È questo, ha concluso il relatore, il grandioso scenario che Giovanni Paolo II ci prospetta, in una dimensione davvero globale, nell'enciclica Sollicitudo Rei Socialis: "Alla fine del secondo millennio dell'era cristiana, la Chiesa si rivolge a tutti coloro che hanno a cuore le sorti dell'umanità perché si uniscano in un comune impegno per la sua elevazione materiale e spirituale. Tale sollecitudine per l'uomo può portare non solo al superamento delle tensioni internazionali e alla fine del confronto fra i blocchi, ma può anche favorire il nascere di una solidarietà universale soprattutto nei riguardi dei Paesi in via di sviluppo. Infatti la solidarietà ci invita a vedere l'altro - persona, popolo o nazione - non come uno strumento qualsiasi, ma come un nostro simile, un aiuto, da rendere partecipe, al pari di noi, al banchetto della vita, a cui tutti gli uomini sono ugualmente invitati da Dio".

Le dodici sessioni del Convegno erano strutturate in maniera tale da favorire l'attivo coinvolgimento dei partecipanti: alle riflessioni dei relatori, sono seguiti momenti di dialogo, riflessione personale e lavoro di gruppi, divisi per Regione geografica e anche in gruppi misti.

Particolarmente importanti sono stati gli argomenti di riflessione esaminati nei gruppi di studio, come: "Impatto della globalizzazione sul fenomeno migratorio: tendenze e sfide"; "Traffico di migranti e rifugiati"; "Criteri pastorali alla luce della Dottrina sociale della Chiesa"; "Esperienze nel campo della pastorale migratoria"; "Criteri-guida alla luce dei Diritti umani"; "Prospettive di pastorale migratoria nel contesto della globalizzazione".

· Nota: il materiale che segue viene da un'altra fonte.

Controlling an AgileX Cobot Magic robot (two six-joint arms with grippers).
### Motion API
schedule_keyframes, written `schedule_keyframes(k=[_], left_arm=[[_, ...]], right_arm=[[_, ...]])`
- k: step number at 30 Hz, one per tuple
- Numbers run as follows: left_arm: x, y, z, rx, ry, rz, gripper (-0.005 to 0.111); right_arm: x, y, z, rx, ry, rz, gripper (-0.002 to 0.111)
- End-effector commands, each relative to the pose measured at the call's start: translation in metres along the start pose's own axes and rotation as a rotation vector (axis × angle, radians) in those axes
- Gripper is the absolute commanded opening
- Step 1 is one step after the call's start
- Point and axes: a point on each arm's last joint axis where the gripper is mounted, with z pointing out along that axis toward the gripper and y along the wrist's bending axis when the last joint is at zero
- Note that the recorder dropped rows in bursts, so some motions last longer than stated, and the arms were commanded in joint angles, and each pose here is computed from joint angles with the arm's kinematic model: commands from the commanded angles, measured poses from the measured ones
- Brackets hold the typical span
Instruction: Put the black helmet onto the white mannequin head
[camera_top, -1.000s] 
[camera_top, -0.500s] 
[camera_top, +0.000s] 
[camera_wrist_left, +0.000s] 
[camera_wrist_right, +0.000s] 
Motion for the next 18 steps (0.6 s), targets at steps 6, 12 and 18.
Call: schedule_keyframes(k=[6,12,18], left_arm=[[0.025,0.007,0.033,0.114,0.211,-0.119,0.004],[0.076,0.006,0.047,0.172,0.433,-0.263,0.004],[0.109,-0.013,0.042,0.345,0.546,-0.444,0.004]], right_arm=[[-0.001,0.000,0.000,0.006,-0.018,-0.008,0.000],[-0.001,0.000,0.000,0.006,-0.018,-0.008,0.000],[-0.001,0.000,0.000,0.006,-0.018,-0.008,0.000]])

Le riflessioni emerse dal Convegno sono state sintetizzate e rilanciate in un Messaggio finale che i partecipanti hanno voluto indirizzare ai migranti e alle loro famiglie, per le quali riaffermano l'impegno di lottare per i loro diritti; alle Chiese particolari, alle quali chiedono di sviluppare una cultura dell'accoglienza e dell'integrazione ecclesiale dei migranti; e alle istituzioni governative, alle quali raccomandano di ratificare, quanto prima, la Convenzione internazionale per la protezione dei diritti di tutti i lavoratori migranti e delle loro famiglie, e a proteggere gli sfollati interni, i rifugiati e quanti chiedono l'asilo politico.

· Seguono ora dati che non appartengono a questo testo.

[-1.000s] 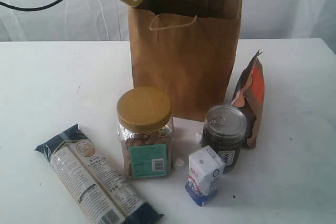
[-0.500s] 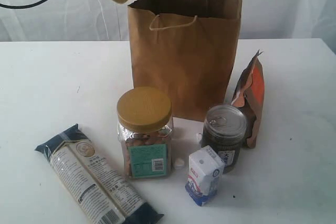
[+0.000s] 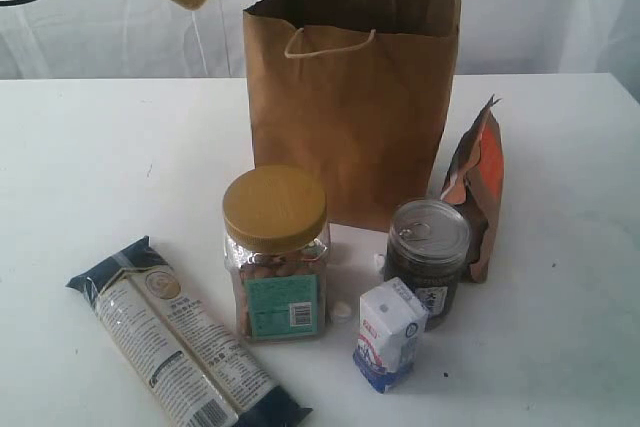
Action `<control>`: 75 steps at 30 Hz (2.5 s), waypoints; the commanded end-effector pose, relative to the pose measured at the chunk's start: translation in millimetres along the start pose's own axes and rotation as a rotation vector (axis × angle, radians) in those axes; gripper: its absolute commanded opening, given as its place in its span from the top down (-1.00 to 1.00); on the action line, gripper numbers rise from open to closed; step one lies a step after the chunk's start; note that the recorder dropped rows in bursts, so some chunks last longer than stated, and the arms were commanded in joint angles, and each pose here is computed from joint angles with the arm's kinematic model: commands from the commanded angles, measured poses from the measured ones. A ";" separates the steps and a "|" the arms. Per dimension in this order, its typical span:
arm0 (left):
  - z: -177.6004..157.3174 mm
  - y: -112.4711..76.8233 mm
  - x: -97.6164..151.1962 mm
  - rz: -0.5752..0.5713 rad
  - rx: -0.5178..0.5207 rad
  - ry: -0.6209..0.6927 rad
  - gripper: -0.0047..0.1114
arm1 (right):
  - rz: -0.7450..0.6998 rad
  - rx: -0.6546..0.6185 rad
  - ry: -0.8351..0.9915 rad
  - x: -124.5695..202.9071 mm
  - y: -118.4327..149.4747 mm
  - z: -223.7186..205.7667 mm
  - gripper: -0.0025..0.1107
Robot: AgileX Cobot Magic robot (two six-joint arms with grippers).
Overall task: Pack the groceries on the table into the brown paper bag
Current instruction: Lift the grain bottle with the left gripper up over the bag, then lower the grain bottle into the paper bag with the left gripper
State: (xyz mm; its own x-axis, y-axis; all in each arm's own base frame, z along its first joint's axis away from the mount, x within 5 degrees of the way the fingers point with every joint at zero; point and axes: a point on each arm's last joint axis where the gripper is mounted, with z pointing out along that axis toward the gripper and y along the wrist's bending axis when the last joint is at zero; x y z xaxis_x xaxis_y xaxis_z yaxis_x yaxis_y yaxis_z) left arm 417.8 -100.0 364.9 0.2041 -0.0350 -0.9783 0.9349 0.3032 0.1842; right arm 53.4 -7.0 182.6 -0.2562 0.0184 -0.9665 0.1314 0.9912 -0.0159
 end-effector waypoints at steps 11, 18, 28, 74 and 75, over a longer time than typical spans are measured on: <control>13.7 -6.2 -17.4 -0.150 -0.010 -0.071 0.92 | 0.002 0.001 -0.011 -0.3 0.0 -0.2 0.96; 40.1 -11.4 -9.7 -0.235 -0.076 0.160 0.92 | 0.002 0.001 -0.011 -0.3 0.0 -0.2 0.96; 44.8 -3.5 -48.1 -0.335 -0.180 0.240 0.92 | 0.002 0.001 -0.011 -0.3 0.0 -0.2 0.96; 30.9 22.1 -17.3 -0.228 -0.741 -0.220 0.92 | 0.002 0.001 -0.009 -0.1 0.0 -0.2 0.96; 32.5 18.9 -16.1 -0.213 -0.703 -0.224 0.92 | 0.002 0.001 -0.009 -0.1 0.0 -0.2 0.96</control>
State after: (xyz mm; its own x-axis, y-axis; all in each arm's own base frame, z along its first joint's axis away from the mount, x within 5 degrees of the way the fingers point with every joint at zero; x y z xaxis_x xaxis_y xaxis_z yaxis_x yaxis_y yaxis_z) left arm 462.6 -111.9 355.8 -0.0246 -0.2938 -0.9556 0.3330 0.8988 -0.2849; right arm 53.4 -7.0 182.6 -0.2562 0.0184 -0.9665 0.1314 0.9912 -0.0159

Sono invece in via di elaborazione le acquisizioni dei Gruppi di studio che riguardano le proposte circa la sensibilizzazione, la solidarietà e l'integrazione dei migranti, che i convegnisti intendono rivolgere alla società civile, ai Governi, alla Chiesa e agli stessi migranti.

Esse riguardano soprattutto le tendenze in atto in fatto di emigrazione (dal modello di sviluppo economico, alle politiche migratorie, alla frequente violazione dei diritti umani dei migranti, e all'impatto socio-culturale delle migrazione), nonché le sfide che il fenomeno migratorio ci pone: la solidarietà con i migranti, i rifugiati e gli sfollati, la formazione e l'informazione, la promozione umana e culturale.

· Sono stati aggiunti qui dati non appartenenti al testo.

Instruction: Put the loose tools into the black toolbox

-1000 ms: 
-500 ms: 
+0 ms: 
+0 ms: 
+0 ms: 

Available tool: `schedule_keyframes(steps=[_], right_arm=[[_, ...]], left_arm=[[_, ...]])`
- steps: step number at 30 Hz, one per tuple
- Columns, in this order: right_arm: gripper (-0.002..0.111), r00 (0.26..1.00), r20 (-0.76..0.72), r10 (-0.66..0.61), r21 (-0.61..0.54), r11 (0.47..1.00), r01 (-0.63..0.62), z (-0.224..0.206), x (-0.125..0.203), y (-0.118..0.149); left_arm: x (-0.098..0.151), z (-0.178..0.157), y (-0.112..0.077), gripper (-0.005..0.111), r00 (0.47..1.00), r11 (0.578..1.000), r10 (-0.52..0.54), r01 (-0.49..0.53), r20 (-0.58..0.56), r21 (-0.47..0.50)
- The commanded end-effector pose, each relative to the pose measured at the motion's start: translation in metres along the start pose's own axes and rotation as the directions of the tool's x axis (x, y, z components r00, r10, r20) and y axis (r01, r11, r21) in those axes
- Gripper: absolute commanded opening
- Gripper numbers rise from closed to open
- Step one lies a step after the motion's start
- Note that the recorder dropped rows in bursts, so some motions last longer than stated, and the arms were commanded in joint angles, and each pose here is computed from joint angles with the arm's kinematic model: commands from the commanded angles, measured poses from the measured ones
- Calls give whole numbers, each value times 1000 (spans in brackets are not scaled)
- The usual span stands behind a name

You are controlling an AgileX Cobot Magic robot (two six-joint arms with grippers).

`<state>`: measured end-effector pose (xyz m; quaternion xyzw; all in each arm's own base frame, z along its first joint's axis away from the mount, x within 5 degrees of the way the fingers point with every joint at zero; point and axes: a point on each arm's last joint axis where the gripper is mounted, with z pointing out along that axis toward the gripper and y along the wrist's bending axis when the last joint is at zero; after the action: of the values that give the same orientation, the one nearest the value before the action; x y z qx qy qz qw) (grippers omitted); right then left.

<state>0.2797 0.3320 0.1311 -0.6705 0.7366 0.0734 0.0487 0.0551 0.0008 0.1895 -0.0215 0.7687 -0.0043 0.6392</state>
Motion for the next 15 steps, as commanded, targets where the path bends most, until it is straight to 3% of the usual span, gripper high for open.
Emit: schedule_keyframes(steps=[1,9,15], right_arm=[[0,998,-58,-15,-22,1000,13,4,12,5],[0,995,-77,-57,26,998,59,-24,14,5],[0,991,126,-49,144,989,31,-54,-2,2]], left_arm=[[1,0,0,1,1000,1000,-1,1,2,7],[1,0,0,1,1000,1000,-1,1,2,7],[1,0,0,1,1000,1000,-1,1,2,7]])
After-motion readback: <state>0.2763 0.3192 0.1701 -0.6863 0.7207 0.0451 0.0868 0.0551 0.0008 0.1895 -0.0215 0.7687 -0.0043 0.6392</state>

È stato un Convegno particolarmente ricco di riflessioni, con un esame attento degli attuali problemi sociali dell'America Latina, e con intelligenti prospettive di pastorale migratoria nel continente americano.

Viviamo, ormai irreversibilmente, in un villaggio globale. L'idea di mondializzazione fa paura a molte persone, perché destinata a mettere in questione l'identità e la dignità di formazioni intermedie, dalla famiglia allo Stato, alla Chiesa stessa e alle diverse aree culturali, con la loro storia e i loro modelli di vita. È anche vero però che la globalizzazione rende possibile la realizzazione di una vera "famiglia umana", di un "bene comune del genere umano" e la realizzazione di un sistema di relazioni, in cui la solidarietà e la corresponsabilità acquistano dimensioni universali.

È questo il grande tema e la grande aspirazione di una Chiesa che vuole essere compagna di viaggio dell'intera famiglia umana e testimone del Vangelo di fronte a tutti gli uomini.


* L’Osservatore Romano, giovedì 22 maggio 2003.